Dataset entries:
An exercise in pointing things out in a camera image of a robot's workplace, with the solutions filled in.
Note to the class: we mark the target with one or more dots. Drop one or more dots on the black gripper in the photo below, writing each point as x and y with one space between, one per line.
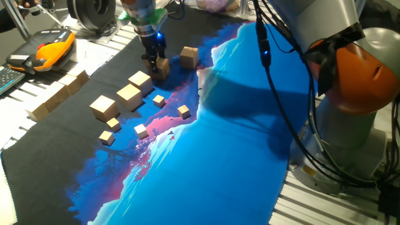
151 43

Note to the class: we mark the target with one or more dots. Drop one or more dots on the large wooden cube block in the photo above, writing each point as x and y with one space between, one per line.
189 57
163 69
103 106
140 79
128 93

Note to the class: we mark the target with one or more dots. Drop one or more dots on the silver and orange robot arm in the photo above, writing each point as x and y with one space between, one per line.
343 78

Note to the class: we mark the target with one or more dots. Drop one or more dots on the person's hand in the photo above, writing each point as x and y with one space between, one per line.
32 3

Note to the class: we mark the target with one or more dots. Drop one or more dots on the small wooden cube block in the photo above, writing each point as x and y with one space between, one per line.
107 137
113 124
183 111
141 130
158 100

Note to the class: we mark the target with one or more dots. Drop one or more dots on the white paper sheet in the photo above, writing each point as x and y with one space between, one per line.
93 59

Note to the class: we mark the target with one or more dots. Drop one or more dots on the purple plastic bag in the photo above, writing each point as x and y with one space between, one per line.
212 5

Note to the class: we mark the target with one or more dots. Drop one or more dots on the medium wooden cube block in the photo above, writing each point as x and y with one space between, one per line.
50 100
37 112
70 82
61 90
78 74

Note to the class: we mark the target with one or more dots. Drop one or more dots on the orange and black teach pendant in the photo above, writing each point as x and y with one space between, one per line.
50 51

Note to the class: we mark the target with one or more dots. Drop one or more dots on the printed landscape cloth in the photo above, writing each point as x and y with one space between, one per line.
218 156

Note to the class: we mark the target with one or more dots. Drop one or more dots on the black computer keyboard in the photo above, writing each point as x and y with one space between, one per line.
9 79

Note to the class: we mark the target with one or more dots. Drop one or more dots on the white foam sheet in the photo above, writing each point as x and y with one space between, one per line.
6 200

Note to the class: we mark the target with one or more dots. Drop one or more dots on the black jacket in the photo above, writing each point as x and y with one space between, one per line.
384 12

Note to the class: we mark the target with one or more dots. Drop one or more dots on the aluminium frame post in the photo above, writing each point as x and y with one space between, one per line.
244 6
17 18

==

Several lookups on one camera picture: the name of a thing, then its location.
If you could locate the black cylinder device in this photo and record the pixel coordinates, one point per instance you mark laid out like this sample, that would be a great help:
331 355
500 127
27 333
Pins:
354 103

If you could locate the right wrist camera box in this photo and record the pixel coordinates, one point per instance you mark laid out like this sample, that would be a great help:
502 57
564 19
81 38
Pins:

--

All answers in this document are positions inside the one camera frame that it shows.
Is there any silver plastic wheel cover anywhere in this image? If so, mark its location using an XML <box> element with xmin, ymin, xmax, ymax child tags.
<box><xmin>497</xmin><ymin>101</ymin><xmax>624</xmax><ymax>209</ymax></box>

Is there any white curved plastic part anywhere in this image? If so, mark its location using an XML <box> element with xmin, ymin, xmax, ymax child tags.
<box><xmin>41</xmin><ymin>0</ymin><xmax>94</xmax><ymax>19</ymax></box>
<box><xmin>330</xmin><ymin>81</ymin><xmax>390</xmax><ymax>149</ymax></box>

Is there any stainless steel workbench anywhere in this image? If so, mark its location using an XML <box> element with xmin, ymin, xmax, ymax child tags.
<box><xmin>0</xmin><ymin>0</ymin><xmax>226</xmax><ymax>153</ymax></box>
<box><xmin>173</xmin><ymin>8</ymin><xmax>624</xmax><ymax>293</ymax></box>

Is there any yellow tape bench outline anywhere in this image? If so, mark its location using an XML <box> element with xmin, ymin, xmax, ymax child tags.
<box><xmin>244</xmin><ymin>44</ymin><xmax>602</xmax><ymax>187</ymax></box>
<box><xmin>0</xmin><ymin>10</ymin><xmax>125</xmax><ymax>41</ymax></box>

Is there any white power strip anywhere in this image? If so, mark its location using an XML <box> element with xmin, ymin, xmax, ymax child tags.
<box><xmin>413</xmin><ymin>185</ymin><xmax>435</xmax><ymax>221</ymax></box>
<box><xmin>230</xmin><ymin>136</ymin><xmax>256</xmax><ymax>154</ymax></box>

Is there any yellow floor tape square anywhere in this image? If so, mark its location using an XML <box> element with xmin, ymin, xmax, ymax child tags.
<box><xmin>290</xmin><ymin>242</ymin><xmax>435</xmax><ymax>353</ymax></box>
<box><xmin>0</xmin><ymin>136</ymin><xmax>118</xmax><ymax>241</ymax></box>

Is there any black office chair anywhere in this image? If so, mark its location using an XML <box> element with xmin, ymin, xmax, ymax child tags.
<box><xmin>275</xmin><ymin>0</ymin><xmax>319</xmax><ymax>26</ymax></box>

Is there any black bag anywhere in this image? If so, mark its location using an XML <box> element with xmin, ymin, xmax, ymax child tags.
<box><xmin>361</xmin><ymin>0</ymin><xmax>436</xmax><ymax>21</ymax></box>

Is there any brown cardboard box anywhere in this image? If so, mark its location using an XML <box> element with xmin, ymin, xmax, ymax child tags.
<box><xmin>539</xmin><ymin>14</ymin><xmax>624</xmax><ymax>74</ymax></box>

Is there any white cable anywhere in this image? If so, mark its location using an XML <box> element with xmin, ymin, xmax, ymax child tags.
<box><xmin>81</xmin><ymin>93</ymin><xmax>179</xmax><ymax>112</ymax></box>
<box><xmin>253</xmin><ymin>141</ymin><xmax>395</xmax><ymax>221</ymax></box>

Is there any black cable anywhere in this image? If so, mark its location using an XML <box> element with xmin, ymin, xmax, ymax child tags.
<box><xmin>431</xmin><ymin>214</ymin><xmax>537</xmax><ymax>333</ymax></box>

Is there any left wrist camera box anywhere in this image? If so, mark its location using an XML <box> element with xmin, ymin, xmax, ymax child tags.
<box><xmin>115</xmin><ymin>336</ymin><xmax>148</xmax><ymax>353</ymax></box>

▶ **Task item**: If the word "cable" is on a line above, return that line.

▶ **Written response**:
Is there any white cable anywhere in this image? If so, mark its location using an XML <box> element with xmin, ymin, xmax, ymax child tags.
Is there any black cable anywhere in this image? If so, mark its location using an XML <box> element with xmin, ymin, xmax, ymax child tags.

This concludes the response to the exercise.